Idealizado por Tauanne Gazoso, a montagem ganhou um novo significado ao ocupar espaços marcados pelo silêncio e pela rigidez do encarceramento. As apresentações aconteceram no Estabelecimento Penal Feminino de Regime Semiaberto, Aberto e Assistência à Albergada e no Estabelecimento Penal Feminino Irmã Irma Zorzi, em quatro sessões que levaram a força do teatro a diferentes realidades dentro dos presídios.

O espetáculo trouxe para dentro das celas o universo psicológico de Nelson Rodrigues. Valsa nº 6 é uma das obras mais enigmáticas do autor, centrada em Sônia, uma menina de 15 anos que, já morta, busca compreender os acontecimentos que levaram à sua morte por feminicídio. Em cena, Tauanne Gazoso inicia o monólogo sozinha, vestida de noiva, envolta pela Valsa nº 6 de Chopin.

A reeducanda Gabrielle Alexandra também compartilhou suas impressões sobre o espetáculo. Ela contou que foi sua primeira experiência com teatro fora de atividades internas e demonstrou interesse em continuar assistindo a peças.

“Me identifiquei com a trama, marcada por tragédias e violência contra mulheres. No início, pensei que ela estava louca, mas depois percebi que sempre é importante procurar ajuda. Para mim, a iniciativa reforça o valor da cultura e das artes dentro do presídio. O teatro abre a mente das meninas, ajuda a refletir sobre relacionamentos, violência e a importância de buscar apoio”.

Para o Jornal O Estado, a atriz Tauanne Gazoso falou sobre a circulação do espetáculo Valsa nº 6 nos presídios femininos de Campo Grande, destacando a recepção das reeducandas e também suas interpretações subjetivas sobre a peça.

“Fomos sempre muito bem recebidos.
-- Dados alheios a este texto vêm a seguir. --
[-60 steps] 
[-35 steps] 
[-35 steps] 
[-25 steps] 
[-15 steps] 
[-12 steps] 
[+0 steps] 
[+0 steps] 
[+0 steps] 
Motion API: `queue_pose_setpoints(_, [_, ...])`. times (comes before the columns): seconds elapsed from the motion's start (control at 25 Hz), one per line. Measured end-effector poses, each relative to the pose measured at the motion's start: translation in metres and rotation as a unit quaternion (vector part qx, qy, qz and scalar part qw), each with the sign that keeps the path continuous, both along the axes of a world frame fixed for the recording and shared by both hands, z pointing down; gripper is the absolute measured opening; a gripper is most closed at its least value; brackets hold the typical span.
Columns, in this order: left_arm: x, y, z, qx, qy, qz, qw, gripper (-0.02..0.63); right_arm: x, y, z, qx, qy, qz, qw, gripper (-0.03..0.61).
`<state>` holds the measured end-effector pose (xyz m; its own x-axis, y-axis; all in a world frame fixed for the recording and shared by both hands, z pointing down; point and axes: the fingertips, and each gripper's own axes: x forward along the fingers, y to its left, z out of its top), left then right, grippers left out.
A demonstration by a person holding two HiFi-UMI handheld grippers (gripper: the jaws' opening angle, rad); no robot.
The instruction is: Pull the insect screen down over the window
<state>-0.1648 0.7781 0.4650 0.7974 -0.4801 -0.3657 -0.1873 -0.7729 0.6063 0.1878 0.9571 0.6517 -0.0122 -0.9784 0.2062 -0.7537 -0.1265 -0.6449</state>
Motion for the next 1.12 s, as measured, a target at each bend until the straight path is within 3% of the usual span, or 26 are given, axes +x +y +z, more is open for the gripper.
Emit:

Elas demonstraram grande interesse pelo teatro, algumas nunca haviam tido contato com a arte ao longo da vida.Para mim, essa experiência está sendo muito importante. Esse contato com elas também me faz repensar meu trabalho, no sentido de circular com a peça em lugares onde as pessoas mais necessitam do teatro”, destaca.

Exposições, espetáculos e performances como O Grito que Ecoa, CARNE VIVA e Valsa em Lugares Esquecidos não apenas retratam a violência e as desigualdades enfrentadas por mulheres, mas também criam espaços de diálogo, memória e empoderamento.

Serviço: A Polícia Civil reforça que denúncias de ameaças, agressões e situações de risco podem ser feitas nas Delegacias Especializadas de Atendimento à Mulher (Deam) e pelo telefone 190.